Only an exact repetition of every entry counts as the answer.

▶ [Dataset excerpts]
------------------------------------------------------------
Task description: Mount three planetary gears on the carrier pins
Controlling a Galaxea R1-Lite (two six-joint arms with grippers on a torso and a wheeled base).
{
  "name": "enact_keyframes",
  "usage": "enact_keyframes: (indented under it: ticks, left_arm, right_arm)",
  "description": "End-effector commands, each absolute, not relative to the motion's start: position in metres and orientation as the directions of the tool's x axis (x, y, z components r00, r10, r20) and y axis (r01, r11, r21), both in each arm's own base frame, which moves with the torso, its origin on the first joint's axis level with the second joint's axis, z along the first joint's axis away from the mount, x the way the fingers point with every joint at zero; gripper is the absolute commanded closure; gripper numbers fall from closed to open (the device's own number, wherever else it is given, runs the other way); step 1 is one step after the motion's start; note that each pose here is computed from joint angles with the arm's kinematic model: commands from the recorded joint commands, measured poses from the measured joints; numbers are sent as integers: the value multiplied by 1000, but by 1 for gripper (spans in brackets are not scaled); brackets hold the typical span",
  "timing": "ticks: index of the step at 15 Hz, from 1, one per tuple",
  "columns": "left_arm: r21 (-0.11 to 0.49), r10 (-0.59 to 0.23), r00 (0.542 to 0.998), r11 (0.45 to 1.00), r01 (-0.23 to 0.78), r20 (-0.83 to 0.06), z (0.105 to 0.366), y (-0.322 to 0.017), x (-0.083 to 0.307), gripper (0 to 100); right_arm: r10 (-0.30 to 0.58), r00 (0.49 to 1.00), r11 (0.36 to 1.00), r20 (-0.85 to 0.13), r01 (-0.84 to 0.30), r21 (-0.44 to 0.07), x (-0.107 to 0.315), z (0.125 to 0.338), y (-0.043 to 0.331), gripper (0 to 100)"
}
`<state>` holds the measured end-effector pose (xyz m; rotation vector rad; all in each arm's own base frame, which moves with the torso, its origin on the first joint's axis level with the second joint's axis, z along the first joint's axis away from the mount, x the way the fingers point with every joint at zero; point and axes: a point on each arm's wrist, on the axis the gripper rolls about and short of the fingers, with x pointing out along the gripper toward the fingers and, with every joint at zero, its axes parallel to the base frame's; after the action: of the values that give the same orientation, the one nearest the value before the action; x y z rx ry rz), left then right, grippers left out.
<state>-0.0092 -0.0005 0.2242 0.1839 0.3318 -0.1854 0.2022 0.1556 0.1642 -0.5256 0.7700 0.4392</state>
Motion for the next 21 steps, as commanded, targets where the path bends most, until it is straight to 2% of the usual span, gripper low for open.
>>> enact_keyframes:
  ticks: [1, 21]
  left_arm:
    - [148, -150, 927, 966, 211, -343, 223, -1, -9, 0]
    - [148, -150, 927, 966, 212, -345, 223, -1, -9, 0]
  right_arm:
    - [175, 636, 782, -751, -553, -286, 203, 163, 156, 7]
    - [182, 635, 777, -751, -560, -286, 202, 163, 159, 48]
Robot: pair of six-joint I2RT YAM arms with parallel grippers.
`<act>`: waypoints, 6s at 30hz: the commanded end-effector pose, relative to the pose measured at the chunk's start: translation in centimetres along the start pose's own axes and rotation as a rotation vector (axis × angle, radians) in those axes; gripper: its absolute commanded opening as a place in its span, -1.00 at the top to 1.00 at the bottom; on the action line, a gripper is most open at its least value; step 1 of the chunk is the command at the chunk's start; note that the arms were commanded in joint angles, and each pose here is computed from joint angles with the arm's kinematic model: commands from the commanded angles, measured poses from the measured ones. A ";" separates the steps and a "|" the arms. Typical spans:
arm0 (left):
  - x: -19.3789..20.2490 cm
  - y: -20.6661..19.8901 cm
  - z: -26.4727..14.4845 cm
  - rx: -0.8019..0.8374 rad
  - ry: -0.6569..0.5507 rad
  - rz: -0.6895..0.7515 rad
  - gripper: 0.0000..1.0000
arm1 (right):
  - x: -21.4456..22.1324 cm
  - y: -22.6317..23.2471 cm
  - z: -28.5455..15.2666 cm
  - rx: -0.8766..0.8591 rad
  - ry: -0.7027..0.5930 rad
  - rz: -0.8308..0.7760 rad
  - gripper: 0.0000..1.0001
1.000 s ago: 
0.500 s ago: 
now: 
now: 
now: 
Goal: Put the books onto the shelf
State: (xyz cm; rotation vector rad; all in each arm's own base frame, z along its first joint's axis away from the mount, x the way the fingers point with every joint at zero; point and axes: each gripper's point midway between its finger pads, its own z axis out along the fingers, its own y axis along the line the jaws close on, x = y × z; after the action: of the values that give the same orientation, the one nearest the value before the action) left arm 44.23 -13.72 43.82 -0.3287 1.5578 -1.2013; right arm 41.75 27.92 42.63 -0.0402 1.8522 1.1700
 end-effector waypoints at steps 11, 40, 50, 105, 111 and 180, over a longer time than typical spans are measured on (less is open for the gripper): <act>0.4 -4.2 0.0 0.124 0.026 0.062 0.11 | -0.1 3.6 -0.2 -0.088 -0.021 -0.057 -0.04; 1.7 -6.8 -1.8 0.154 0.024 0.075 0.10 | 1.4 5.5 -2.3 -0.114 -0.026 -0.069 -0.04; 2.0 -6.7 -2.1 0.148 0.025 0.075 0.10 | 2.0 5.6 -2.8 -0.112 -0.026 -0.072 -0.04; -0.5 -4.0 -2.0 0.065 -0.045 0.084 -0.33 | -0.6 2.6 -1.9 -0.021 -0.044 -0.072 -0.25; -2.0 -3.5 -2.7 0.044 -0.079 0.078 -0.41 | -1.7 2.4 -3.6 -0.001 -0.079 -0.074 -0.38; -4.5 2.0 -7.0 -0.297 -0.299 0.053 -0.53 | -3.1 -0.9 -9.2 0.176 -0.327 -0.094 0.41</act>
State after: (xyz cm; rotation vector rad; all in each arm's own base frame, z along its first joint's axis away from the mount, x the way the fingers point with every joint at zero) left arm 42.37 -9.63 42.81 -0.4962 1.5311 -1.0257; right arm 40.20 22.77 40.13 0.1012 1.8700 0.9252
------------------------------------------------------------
▶ [TASK OUTPUT]
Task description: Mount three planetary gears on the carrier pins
Controlling a Galaxea R1-Lite (two six-joint arms with grippers on a torso and a wheeled base).
{
  "name": "enact_keyframes",
  "usage": "enact_keyframes: (indented under it: ticks, left_arm, right_arm)",
  "description": "End-effector commands, each absolute, not relative to the motion's start: position in metres and orientation as the directions of the tool's x axis (x, y, z components r00, r10, r20) and y axis (r01, r11, r21), both in each arm's own base frame, which moves with the torso, its origin on the first joint's axis level with the second joint's axis, z along the first joint's axis away from the mount, x the way the fingers point with every joint at zero; gripper is the absolute commanded closure; gripper numbers fall from closed to open (the device's own number, wherever else it is given, runs the other way); step 1 is one step after the motion's start; note that each pose here is computed from joint angles with the arm's kinematic model: commands from the recorded joint commands, measured poses from the measured joints; numbers are sent as integers: the value multiplied by 1000, but by 1 for gripper (spans in brackets are not scaled); brackets hold the typical span",
  "timing": "ticks: index of the step at 15 Hz, from 1, one per tuple",
  "columns": "left_arm: r21 (-0.11 to 0.49), r10 (-0.59 to 0.23), r00 (0.542 to 0.998), r11 (0.45 to 1.00), r01 (-0.23 to 0.78), r20 (-0.83 to 0.06), z (0.105 to 0.366), y (-0.322 to 0.017), x (-0.083 to 0.307), gripper (0 to 100); right_arm: r10 (-0.30 to 0.58), r00 (0.49 to 1.00), r11 (0.36 to 1.00), r20 (-0.85 to 0.13), r01 (-0.84 to 0.30), r21 (-0.44 to 0.07), x (-0.107 to 0.315), z (0.125 to 0.338), y (-0.043 to 0.331), gripper (0 to 100)"
}
`<state>` holds the measured end-effector pose (xyz m; rotation vector rad; all in each arm's own base frame, which moves with the torso, its origin on the first joint's axis level with the second joint's axis, z along the first joint's axis away from the mount, x the way the fingers point with every joint at zero; point and axes: a point on each arm's wrist, on the axis the gripper rolls about and short of the fingers, with x pointing out along the gripper toward the fingers and, with every joint at zero, its axes parallel to the base frame's; after the action: of the values that give the same orientation, the one nearest the value before the action; x y z rx ry rz), left then right, grippers left out.
<state>-0.0092 -0.0005 0.2242 0.1839 0.3318 -0.1854 0.2022 0.1556 0.1642 -0.5256 0.7700 0.4392</state>
Motion for the next 21 steps, as commanded, targets where the path bends most, until it is straight to 2% of the usual span, gripper low for open.
>>> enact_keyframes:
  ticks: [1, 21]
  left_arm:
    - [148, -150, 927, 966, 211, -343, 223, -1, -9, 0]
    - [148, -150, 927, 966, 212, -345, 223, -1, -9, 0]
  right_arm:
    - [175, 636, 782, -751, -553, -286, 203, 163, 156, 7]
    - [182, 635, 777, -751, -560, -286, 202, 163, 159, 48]
Robot: pair of six-joint I2RT YAM arms with parallel grippers.
`<act>`: waypoints, 6s at 30hz: the commanded end-effector pose, relative to the pose measured at the chunk's start: translation in centimetres along the start pose's own axes and rotation as a rotation vector (axis × angle, radians) in those axes; gripper: its absolute commanded opening as a place in its span, -1.00 at the top to 1.00 at the bottom; on the action line, a gripper is most open at its least value; step 1 of the chunk is the command at the chunk's start; note that the arms were commanded in joint angles, and each pose here is computed from joint angles with the arm's kinematic model: commands from the commanded angles, measured poses from the measured ones. A ";" separates the steps and a "|" the arms. Typical spans:
arm0 (left):
  - x: -19.3789..20.2490 cm
  - y: -20.6661..19.8901 cm
  - z: -26.4727..14.4845 cm
  - rx: -0.8019..0.8374 rad
  - ry: -0.6569..0.5507 rad
  - rz: -0.6895..0.7515 rad
  - gripper: 0.0000..1.0000
arm1 (right):
  - x: -21.4456..22.1324 cm
  - y: -22.6317..23.2471 cm
  - z: -28.5455..15.2666 cm
  - rx: -0.8766..0.8591 rad
  - ry: -0.7027..0.5930 rad
  - rz: -0.8308..0.7760 rad
  - gripper: 0.0000..1.0001
1.000 s ago: 
0.500 s ago: 
now: 
now: 
now: 
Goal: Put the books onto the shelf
State: (xyz cm; rotation vector rad; all in each arm's own base frame, z along its first joint's axis away from the mount, x the way the fingers point with every joint at zero; point and axes: each gripper's point midway between its finger pads, its own z axis out along the fingers, its own y axis along the line the jaws close on, x = y × z; after the action: of the values that give the same orientation, the one nearest the value before the action) left arm 44.23 -13.72 43.82 -0.3287 1.5578 -1.2013; right arm 41.75 27.92 42.63 -0.0402 1.8522 1.1700
 end-effector waypoints at steps 11, 40, 50, 105, 111 and 180, over a longer time than typical spans are measured on (less is open for the gripper): <act>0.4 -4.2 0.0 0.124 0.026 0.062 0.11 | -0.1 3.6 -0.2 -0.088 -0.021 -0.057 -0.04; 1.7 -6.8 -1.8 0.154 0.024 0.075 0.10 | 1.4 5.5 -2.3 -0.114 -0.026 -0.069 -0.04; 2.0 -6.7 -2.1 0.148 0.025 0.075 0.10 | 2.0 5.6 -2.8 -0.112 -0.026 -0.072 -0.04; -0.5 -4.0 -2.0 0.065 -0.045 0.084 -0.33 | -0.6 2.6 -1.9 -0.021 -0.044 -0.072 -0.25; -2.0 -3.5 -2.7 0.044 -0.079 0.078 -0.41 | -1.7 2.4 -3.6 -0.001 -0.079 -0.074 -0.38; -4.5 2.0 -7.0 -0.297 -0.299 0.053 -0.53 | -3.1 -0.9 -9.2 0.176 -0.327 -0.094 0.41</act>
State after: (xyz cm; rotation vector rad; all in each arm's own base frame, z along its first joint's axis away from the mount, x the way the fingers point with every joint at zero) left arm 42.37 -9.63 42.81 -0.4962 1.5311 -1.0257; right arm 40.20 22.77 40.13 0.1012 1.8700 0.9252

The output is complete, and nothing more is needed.